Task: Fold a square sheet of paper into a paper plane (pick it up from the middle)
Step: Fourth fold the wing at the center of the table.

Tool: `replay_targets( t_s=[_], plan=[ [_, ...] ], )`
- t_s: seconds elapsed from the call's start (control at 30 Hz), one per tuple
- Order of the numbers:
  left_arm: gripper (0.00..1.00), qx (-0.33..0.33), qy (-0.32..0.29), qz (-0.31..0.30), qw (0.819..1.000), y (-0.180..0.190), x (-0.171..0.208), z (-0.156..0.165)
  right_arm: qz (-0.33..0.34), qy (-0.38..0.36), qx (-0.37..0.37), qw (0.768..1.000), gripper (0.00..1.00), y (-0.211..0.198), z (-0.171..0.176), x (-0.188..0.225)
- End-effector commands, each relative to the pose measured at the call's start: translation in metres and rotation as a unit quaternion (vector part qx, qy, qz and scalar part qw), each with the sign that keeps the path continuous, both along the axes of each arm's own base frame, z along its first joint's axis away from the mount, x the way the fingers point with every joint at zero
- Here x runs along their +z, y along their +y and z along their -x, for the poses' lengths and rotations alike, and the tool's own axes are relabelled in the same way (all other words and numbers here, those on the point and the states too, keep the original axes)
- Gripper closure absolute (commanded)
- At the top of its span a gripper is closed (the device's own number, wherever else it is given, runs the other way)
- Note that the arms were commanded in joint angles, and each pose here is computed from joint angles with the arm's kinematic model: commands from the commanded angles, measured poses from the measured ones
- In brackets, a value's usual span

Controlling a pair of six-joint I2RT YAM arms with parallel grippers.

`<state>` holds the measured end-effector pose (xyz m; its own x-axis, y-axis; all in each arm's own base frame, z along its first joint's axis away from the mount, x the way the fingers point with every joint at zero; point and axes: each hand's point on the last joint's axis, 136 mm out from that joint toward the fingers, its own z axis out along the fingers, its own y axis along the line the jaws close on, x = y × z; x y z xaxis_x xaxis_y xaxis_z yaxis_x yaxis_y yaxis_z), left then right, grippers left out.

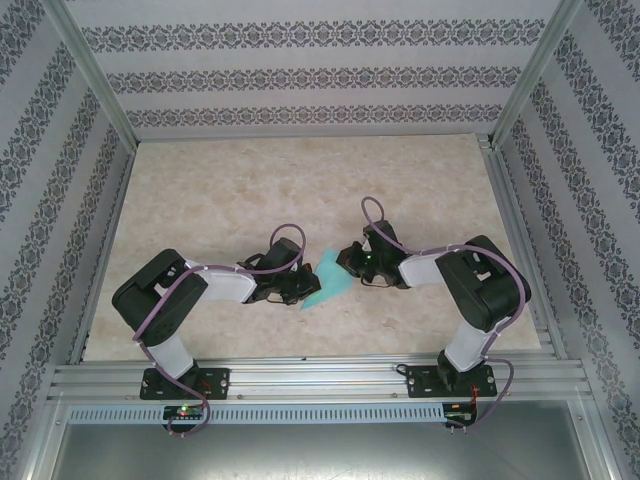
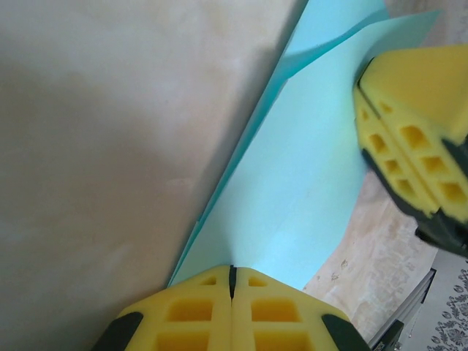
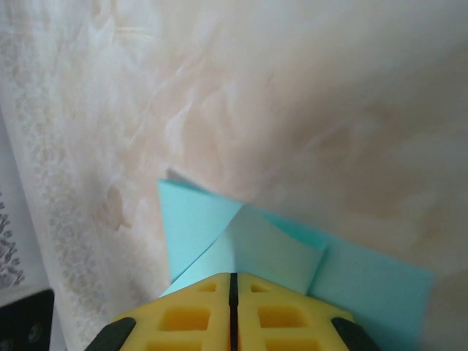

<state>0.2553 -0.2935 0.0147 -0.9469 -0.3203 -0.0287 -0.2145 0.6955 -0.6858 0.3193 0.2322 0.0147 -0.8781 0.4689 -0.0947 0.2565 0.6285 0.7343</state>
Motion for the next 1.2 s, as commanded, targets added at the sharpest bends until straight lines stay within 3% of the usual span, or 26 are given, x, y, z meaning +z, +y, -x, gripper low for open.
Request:
replay_targets(
  t_s=[0.0, 0.23, 0.47, 0.67, 0.9, 1.17],
  plan=[
    [1.00, -0.016, 0.128, -0.135, 0.982, 0.056, -0.071, 0.069, 0.130, 0.043, -0.081, 0.987, 0.90, -0.069, 0.001, -0.041],
    [1.00, -0.018, 0.128, -0.134, 0.983, 0.055, -0.073, 0.069, 0.111, 0.030, -0.077, 0.990, 0.90, -0.071, -0.011, -0.023],
    [1.00, -0.020, 0.126, -0.131, 0.983, 0.055, -0.073, 0.070, 0.118, 0.001, -0.045, 0.992, 0.88, -0.066, -0.022, 0.023],
    [1.00, -0.020, 0.126, -0.132, 0.983, 0.054, -0.072, 0.069, 0.070, -0.028, -0.020, 0.997, 0.88, -0.039, -0.019, 0.050],
    [1.00, -0.022, 0.123, -0.129, 0.984, 0.053, -0.071, 0.068, 0.006, -0.017, 0.032, 0.999, 0.90, 0.018, -0.006, 0.042],
    [1.00, -0.028, 0.122, -0.127, 0.984, 0.050, -0.069, 0.067, 0.035, 0.027, 0.034, 0.998, 0.91, 0.017, 0.005, -0.007]
  ],
)
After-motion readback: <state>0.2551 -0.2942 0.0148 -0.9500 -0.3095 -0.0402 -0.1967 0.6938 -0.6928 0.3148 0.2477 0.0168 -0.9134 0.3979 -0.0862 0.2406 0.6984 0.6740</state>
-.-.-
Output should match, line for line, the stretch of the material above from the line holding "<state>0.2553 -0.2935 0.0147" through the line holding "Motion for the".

#### [Response to this exercise]
<state>0.2553 -0.2935 0.0147 -0.9469 -0.3203 -0.0287 -0.2145 0.6955 -0.6858 0.3193 0.2322 0.0147 -0.8781 0.4689 -0.0947 0.2565 0.6285 0.7343</state>
Motion for the next 1.2 s, as commanded, targets added at the sharpest bends until straight lines stay within 3% of the usual span, or 26 are given, x, y, z meaning +z, +y, -x, gripper low for open.

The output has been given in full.